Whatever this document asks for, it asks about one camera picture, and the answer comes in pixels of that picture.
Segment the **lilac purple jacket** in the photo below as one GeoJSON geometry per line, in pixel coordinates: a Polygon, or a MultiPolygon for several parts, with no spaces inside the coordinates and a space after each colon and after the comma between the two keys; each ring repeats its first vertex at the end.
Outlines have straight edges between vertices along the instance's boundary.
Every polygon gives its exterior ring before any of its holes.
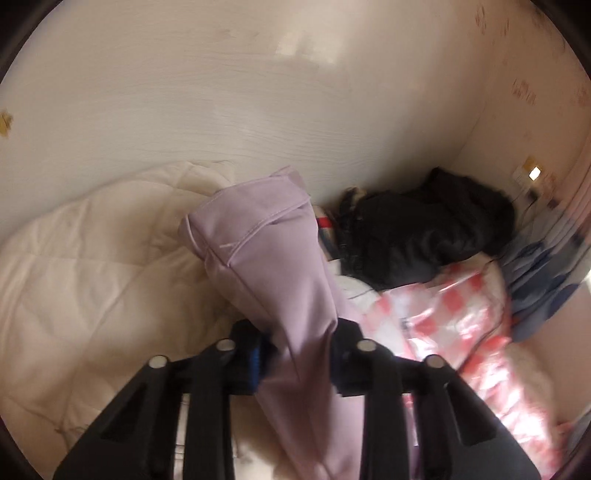
{"type": "Polygon", "coordinates": [[[256,400],[298,476],[359,478],[363,398],[332,386],[329,341],[339,319],[363,318],[329,271],[300,174],[286,168],[216,192],[179,235],[214,288],[276,346],[256,400]]]}

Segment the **black clothes pile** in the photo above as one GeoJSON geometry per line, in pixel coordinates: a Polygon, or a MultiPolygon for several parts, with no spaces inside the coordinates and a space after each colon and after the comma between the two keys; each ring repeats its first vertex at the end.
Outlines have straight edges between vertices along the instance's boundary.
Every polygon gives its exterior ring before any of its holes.
{"type": "Polygon", "coordinates": [[[516,212],[504,193],[435,168],[416,188],[349,188],[335,214],[342,271],[381,291],[433,280],[443,267],[499,255],[516,212]]]}

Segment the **red checkered plastic bed cover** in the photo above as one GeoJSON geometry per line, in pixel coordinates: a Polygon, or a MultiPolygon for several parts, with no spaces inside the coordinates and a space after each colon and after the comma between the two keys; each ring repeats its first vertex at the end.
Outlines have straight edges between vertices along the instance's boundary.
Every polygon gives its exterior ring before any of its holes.
{"type": "Polygon", "coordinates": [[[478,256],[428,283],[384,292],[331,266],[362,313],[363,334],[399,357],[443,357],[508,428],[542,478],[559,470],[553,384],[535,356],[510,338],[509,300],[493,261],[478,256]]]}

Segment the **cream quilted blanket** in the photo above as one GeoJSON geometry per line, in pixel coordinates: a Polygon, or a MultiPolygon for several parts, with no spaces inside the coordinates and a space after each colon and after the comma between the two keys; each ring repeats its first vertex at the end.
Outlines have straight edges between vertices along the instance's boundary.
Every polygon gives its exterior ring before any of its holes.
{"type": "Polygon", "coordinates": [[[2,246],[1,416],[41,477],[151,357],[196,355],[238,320],[177,234],[232,182],[226,163],[164,165],[66,203],[2,246]]]}

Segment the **left cartoon curtain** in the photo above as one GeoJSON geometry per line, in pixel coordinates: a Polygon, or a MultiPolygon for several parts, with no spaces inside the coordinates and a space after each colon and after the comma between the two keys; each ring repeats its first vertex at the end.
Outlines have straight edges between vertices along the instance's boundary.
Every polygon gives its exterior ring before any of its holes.
{"type": "Polygon", "coordinates": [[[582,286],[590,271],[590,210],[552,201],[535,213],[499,257],[510,296],[511,338],[533,336],[582,286]]]}

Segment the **wall socket with charger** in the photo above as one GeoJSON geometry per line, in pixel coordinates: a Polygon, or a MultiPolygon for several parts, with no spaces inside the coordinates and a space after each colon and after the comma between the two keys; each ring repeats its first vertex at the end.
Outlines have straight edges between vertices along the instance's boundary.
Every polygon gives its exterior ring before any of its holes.
{"type": "Polygon", "coordinates": [[[551,200],[558,188],[558,179],[552,170],[542,165],[535,156],[529,155],[516,168],[512,176],[519,187],[518,197],[524,196],[529,202],[551,200]]]}

========================

• EXERCISE BRIEF: The entries above, every one of them, should be retyped exactly, with no pictures carried over.

• EXERCISE RESULT:
Whatever this document asks for, it asks about one camera picture, and the answer comes in pixels of that picture.
Segment the **lilac purple jacket** in the photo below as one GeoJSON geometry per line, in pixel coordinates: a Polygon, or a MultiPolygon for several parts, with no spaces inside the coordinates and a space after each colon and after the comma between the two keys; each ring repeats its first vertex at the end.
Outlines have straight edges between vertices along the instance's boundary.
Every polygon gives its exterior ring before any of its holes.
{"type": "Polygon", "coordinates": [[[256,400],[298,476],[359,478],[363,398],[332,386],[329,341],[339,319],[363,318],[329,271],[300,174],[286,168],[216,192],[179,235],[214,288],[276,346],[256,400]]]}

Segment the **black clothes pile** in the photo above as one GeoJSON geometry per line, in pixel coordinates: a Polygon, or a MultiPolygon for several parts, with no spaces inside the coordinates and a space after each colon and after the comma between the two keys; each ring repeats its first vertex at the end.
Outlines have straight edges between vertices along the instance's boundary.
Every polygon gives its exterior ring before any of its holes.
{"type": "Polygon", "coordinates": [[[516,212],[504,193],[435,168],[416,188],[349,188],[335,214],[342,271],[381,291],[433,280],[443,267],[499,255],[516,212]]]}

Segment the **red checkered plastic bed cover** in the photo above as one GeoJSON geometry per line, in pixel coordinates: a Polygon, or a MultiPolygon for several parts, with no spaces inside the coordinates and a space after each colon and after the comma between the two keys; each ring repeats its first vertex at the end.
Outlines have straight edges between vertices along the instance's boundary.
Every polygon gives its exterior ring before any of its holes.
{"type": "Polygon", "coordinates": [[[478,256],[428,283],[384,292],[331,266],[362,313],[363,334],[399,357],[443,357],[508,428],[542,478],[559,470],[553,384],[535,356],[510,338],[509,300],[493,261],[478,256]]]}

Segment the **cream quilted blanket** in the photo above as one GeoJSON geometry per line, in pixel coordinates: a Polygon, or a MultiPolygon for several parts, with no spaces inside the coordinates and a space after each colon and after the comma between the two keys; each ring repeats its first vertex at the end.
Outlines have straight edges between vertices along the instance's boundary.
Every polygon gives its exterior ring before any of its holes.
{"type": "Polygon", "coordinates": [[[2,246],[1,416],[41,477],[151,357],[196,355],[238,320],[177,234],[232,182],[226,163],[164,165],[66,203],[2,246]]]}

Segment the **left cartoon curtain** in the photo above as one GeoJSON geometry per line, in pixel coordinates: a Polygon, or a MultiPolygon for several parts, with no spaces inside the coordinates and a space after each colon and after the comma between the two keys; each ring repeats its first vertex at the end.
Outlines have straight edges between vertices along the instance's boundary.
Every polygon gives its exterior ring before any of its holes.
{"type": "Polygon", "coordinates": [[[582,286],[590,271],[590,210],[552,201],[535,213],[499,257],[510,296],[511,338],[533,336],[582,286]]]}

Segment the **wall socket with charger** in the photo above as one GeoJSON geometry per line, in pixel coordinates: a Polygon, or a MultiPolygon for several parts, with no spaces inside the coordinates and a space after each colon and after the comma between the two keys; each ring repeats its first vertex at the end.
Outlines have straight edges between vertices along the instance's boundary.
Every polygon gives its exterior ring before any of its holes.
{"type": "Polygon", "coordinates": [[[551,200],[558,188],[558,179],[552,170],[542,165],[535,156],[529,155],[516,168],[512,176],[519,187],[518,197],[524,196],[529,202],[551,200]]]}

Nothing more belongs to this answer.